* _Task details_
Every record below should appear in your answer, copied exactly.

* _Data for this exercise_
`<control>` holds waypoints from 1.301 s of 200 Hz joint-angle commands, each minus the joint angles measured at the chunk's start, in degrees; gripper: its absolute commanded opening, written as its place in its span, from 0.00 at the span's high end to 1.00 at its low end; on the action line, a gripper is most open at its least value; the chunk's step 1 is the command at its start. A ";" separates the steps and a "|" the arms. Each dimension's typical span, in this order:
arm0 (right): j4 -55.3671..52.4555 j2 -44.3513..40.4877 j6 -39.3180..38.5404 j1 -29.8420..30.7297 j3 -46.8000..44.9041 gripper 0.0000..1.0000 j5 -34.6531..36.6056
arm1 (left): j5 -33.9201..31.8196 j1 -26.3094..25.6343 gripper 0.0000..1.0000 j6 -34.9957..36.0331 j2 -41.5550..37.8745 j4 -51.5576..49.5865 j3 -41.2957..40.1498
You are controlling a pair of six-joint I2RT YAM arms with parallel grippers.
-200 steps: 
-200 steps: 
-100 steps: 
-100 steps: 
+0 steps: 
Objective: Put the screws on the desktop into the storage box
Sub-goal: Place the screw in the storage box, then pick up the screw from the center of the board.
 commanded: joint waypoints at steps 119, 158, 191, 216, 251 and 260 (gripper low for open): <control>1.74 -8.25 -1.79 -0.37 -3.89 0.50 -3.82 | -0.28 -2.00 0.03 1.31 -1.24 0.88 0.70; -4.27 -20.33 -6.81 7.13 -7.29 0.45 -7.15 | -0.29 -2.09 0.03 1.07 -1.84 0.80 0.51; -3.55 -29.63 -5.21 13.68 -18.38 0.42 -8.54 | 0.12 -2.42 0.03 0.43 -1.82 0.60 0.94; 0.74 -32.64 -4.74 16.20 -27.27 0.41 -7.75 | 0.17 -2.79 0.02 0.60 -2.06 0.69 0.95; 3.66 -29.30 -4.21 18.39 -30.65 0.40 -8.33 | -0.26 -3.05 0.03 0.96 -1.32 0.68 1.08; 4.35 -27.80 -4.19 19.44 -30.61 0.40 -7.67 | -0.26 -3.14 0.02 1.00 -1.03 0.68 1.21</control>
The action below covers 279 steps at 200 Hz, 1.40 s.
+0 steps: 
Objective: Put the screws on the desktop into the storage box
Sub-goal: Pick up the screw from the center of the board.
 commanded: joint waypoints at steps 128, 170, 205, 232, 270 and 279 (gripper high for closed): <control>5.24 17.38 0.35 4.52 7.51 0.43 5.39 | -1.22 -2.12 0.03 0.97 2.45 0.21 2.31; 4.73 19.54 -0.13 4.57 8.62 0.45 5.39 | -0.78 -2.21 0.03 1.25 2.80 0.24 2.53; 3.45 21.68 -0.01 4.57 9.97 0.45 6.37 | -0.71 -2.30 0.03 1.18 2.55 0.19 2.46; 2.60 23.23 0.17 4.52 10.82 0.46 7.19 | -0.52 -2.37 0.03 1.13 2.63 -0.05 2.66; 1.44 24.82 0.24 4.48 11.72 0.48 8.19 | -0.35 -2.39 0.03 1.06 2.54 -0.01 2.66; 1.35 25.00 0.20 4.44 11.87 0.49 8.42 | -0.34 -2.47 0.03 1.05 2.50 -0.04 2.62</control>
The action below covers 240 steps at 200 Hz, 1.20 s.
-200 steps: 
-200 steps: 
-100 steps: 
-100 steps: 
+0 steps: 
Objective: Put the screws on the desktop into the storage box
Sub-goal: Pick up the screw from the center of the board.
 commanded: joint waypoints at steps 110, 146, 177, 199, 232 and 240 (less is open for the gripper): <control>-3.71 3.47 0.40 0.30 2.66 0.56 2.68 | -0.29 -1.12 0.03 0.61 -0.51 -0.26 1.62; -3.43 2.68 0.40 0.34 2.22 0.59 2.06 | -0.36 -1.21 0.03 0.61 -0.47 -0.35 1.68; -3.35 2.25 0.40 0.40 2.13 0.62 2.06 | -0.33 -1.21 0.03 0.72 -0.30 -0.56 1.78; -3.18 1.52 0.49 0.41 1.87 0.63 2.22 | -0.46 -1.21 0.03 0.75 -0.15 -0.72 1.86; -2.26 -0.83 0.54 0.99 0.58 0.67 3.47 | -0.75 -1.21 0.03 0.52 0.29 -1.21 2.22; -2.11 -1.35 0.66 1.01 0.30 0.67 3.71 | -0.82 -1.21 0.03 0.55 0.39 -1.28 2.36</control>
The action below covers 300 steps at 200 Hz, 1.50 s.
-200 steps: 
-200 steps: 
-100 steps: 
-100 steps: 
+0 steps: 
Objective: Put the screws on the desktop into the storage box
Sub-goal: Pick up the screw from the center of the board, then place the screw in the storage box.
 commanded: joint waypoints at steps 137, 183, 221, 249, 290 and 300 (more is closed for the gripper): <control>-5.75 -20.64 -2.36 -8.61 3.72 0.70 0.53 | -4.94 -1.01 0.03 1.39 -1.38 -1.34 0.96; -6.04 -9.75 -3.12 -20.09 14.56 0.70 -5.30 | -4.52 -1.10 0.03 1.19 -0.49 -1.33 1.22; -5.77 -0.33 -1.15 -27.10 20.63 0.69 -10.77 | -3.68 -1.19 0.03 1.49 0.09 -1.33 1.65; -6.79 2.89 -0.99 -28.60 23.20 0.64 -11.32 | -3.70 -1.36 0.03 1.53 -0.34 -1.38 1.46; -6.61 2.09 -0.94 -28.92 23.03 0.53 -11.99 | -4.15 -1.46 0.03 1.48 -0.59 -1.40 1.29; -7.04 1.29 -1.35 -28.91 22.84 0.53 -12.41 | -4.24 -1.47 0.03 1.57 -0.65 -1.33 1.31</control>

* _Solution for this exercise_
`<control>` holds waypoints from 1.301 s of 200 Hz joint-angle commands, each minus the joint angles measured at the chunk's start, in degrees; gripper: its absolute commanded opening, written as its place in its span, from 0.00 at the span's high end to 1.00 at its low end; on the action line, a gripper is most open at its least value; the chunk's step 1 is the command at its start. A ";" separates the steps and a "|" the arms. Each dimension's typical span, in this order:
arm0 (right): j4 -55.3671..52.4555 j2 -44.3513..40.4877 j6 -39.3180..38.5404 j1 -29.8420..30.7297 j3 -46.8000..44.9041 gripper 0.0000..1.0000 j5 -34.6531..36.6056
arm1 (left): j5 -33.9201..31.8196 j1 -26.3094..25.6343 gripper 0.0000..1.0000 j6 -34.9957..36.0331 j2 -41.5550..37.8745 j4 -51.5576..49.5865 j3 -41.2957..40.1498
You are controlling a pair of six-joint I2RT YAM arms with parallel grippers.
-200 steps: 
-200 steps: 
-100 steps: 
-100 steps: 
+0 steps: 
Objective: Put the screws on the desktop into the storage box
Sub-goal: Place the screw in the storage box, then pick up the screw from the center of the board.
 commanded: joint waypoints at steps 119, 158, 191, 216, 251 and 260 (gripper low for open): <control>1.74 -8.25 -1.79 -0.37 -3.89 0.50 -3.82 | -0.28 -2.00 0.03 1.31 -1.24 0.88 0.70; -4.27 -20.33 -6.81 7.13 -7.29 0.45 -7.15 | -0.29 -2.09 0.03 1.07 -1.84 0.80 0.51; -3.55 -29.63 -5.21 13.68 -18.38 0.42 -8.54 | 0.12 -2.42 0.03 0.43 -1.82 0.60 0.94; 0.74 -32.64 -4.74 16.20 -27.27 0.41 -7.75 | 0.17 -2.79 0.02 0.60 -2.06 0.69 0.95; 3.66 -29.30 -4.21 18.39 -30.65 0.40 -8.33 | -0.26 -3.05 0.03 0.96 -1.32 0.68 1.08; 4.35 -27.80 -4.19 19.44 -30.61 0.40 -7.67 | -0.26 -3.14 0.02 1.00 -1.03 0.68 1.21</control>
The action below covers 279 steps at 200 Hz, 1.40 s.
+0 steps: 
Objective: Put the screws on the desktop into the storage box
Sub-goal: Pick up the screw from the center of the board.
 commanded: joint waypoints at steps 128, 170, 205, 232, 270 and 279 (gripper high for closed): <control>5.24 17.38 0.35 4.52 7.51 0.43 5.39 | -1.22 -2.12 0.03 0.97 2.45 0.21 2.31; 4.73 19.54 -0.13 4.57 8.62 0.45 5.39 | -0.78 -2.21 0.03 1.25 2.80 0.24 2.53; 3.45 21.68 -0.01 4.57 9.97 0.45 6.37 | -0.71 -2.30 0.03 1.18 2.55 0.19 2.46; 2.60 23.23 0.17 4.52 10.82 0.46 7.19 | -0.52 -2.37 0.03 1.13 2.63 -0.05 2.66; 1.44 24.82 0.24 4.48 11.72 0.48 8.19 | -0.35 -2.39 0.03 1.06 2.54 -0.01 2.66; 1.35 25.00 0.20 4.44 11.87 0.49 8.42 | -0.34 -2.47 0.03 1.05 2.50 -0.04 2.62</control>
The action below covers 240 steps at 200 Hz, 1.20 s.
-200 steps: 
-200 steps: 
-100 steps: 
-100 steps: 
+0 steps: 
Objective: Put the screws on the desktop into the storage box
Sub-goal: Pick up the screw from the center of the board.
 commanded: joint waypoints at steps 110, 146, 177, 199, 232 and 240 (less is open for the gripper): <control>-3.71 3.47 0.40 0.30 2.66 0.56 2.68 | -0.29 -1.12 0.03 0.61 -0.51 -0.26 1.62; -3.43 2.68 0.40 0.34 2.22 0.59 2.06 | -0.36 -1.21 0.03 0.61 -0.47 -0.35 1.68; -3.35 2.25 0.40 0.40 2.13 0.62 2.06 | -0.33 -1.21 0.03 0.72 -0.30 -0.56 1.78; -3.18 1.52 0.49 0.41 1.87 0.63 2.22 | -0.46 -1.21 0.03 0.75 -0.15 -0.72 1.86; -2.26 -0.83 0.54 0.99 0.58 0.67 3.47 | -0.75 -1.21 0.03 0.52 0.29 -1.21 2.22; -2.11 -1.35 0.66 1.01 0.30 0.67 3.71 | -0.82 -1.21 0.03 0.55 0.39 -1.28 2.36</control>
The action below covers 300 steps at 200 Hz, 1.50 s.
-200 steps: 
-200 steps: 
-100 steps: 
-100 steps: 
+0 steps: 
Objective: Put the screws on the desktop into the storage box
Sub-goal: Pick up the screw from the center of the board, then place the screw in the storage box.
 commanded: joint waypoints at steps 137, 183, 221, 249, 290 and 300 (more is closed for the gripper): <control>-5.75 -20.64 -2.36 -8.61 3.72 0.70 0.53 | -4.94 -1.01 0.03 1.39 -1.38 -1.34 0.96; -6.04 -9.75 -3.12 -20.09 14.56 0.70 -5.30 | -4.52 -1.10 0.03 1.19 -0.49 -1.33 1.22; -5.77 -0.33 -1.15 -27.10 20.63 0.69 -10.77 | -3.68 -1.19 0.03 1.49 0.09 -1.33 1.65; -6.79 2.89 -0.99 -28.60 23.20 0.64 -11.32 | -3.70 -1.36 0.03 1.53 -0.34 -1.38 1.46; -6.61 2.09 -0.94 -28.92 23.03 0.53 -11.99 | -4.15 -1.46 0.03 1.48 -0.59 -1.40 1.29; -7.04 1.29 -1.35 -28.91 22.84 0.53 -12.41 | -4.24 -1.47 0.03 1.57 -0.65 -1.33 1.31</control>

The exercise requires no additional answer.